Legends of the Jews turns to Esther Adorns Herself in Gold Before King Ahasuerus.

Before her fateful meeting with King Ahasuerus, Esther knew she had to prepare, not just physically, but spiritually. After a rigorous three-day fast, she rose from the earth, from the very dust of humility and repentance. Then, she adorned herself, as Legends of the Jews tells us, in a magnificent silken gown, embroidered with gold from Ophir and shimmering with diamonds and pearls gifted from Africa. A golden crown rested upon her head, and golden shoes graced her feet.

This wasn't mere vanity. This was a queen preparing to face a king, a Jewish woman preparing to plead for her people's survival. The extravagance was a statement, a visual prayer.

As she completed her attire, Esther poured out her heart in a powerful prayer. "Thou art the great God," she began, "the God of Abraham, Isaac, and Jacob, and the God of my father Benjamin." This wasn't just a generic plea to a distant deity. She invoked the God of her ancestors, the God of covenant and promise.

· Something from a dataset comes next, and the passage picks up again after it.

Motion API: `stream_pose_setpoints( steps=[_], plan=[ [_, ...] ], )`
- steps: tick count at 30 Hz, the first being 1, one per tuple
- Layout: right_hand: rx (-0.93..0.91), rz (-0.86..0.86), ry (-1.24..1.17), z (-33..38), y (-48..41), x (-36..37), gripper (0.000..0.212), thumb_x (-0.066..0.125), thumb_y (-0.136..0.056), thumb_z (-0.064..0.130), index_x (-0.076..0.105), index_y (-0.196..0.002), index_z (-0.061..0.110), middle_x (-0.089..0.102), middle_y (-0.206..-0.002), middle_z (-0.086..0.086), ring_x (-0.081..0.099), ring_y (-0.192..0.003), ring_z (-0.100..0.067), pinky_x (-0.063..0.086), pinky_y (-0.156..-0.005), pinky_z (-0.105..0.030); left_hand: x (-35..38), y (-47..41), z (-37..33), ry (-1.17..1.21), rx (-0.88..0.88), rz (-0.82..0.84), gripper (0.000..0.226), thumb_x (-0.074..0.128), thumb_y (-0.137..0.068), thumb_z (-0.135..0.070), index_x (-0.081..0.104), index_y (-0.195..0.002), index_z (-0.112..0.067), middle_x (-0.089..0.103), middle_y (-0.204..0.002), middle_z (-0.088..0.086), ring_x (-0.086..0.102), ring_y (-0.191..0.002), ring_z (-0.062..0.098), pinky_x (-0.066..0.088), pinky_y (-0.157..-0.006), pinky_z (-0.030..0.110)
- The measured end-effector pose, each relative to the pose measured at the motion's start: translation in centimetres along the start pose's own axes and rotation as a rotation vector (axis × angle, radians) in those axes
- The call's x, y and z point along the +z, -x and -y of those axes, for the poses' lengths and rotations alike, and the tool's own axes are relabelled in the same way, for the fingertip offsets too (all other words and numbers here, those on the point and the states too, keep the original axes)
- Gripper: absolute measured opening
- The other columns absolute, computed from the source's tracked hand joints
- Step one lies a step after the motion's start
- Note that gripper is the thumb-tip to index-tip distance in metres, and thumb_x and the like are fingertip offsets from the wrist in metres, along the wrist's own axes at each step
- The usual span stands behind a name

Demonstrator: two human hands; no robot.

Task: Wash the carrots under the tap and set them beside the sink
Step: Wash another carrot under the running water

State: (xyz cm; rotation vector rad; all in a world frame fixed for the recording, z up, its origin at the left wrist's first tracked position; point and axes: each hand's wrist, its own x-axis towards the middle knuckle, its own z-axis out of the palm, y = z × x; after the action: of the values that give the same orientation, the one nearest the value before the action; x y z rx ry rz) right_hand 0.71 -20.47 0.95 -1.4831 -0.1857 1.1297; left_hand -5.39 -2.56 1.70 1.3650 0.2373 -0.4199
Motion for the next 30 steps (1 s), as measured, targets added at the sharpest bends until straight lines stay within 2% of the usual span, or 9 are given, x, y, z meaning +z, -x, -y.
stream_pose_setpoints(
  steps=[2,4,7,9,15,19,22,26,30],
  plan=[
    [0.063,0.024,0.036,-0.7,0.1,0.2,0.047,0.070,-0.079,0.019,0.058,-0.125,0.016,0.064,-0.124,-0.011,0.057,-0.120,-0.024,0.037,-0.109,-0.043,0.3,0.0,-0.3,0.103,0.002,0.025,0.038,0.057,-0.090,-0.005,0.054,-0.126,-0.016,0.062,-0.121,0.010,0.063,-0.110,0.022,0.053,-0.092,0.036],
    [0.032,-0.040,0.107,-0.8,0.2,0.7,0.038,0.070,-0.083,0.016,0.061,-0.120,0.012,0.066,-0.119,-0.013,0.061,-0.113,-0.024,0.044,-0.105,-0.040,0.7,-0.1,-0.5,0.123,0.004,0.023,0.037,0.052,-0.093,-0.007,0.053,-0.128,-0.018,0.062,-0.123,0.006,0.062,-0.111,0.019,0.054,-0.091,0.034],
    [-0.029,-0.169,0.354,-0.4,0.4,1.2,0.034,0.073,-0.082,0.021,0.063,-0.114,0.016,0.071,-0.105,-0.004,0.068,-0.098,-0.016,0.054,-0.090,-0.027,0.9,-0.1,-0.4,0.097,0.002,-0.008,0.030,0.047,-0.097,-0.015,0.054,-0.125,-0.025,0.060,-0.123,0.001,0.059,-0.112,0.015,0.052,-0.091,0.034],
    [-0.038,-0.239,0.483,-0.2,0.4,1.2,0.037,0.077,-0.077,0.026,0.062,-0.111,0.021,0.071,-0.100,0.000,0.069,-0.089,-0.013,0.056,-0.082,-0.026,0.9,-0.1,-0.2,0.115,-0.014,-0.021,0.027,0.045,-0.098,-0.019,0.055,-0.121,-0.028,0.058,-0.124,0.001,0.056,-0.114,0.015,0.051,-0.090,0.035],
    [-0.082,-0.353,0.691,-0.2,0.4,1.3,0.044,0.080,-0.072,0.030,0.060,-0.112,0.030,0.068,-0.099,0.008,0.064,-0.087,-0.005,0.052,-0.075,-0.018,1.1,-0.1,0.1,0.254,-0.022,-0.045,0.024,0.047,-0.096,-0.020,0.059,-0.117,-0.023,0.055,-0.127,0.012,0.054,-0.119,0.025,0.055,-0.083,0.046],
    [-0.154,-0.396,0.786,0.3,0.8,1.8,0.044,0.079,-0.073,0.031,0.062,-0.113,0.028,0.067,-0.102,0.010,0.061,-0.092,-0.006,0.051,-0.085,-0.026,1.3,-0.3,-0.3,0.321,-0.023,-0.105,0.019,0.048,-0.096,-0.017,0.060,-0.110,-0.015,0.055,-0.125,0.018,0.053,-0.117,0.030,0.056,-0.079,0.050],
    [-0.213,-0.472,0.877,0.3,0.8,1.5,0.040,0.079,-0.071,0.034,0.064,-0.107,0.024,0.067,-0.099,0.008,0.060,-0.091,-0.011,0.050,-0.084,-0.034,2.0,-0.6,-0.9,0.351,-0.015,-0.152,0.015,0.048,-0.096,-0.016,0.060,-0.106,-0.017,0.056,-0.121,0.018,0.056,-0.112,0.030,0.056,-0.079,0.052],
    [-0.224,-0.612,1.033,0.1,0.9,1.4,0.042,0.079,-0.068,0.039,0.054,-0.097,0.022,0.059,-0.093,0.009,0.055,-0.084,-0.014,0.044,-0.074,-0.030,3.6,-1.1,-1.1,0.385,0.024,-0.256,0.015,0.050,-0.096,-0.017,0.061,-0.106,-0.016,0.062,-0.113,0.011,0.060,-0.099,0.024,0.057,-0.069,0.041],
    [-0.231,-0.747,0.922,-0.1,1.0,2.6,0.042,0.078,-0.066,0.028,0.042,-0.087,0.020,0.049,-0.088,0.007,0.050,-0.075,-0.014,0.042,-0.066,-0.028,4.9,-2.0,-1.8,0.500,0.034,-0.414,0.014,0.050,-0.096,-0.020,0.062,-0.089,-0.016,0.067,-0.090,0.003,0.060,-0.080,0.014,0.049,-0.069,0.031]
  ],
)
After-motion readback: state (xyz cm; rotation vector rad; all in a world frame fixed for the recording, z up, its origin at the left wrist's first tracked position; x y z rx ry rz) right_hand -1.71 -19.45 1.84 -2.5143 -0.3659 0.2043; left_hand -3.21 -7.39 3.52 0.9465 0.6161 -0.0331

And then she made a startling admission. "Not because I consider myself without blemish, do I dare appear before the foolish king, but that the people of Israel may not be cut off from the world." Esther understood her own imperfections, her own vulnerabilities. Her motivation wasn't personal glory, but the survival of her people.

Why this desperation? Because, she argued, Yisrael – Israel – has a unique role in the world. "Is it not for the sake of Israel alone that the whole world was created," she implored, "and if Israel should cease to exist, who will come and exclaim 'Holy, holy, holy' thrice daily before Thee?" The Zohar echoes this sentiment, emphasizing the interconnectedness of Israel's existence and the world's spiritual well-being.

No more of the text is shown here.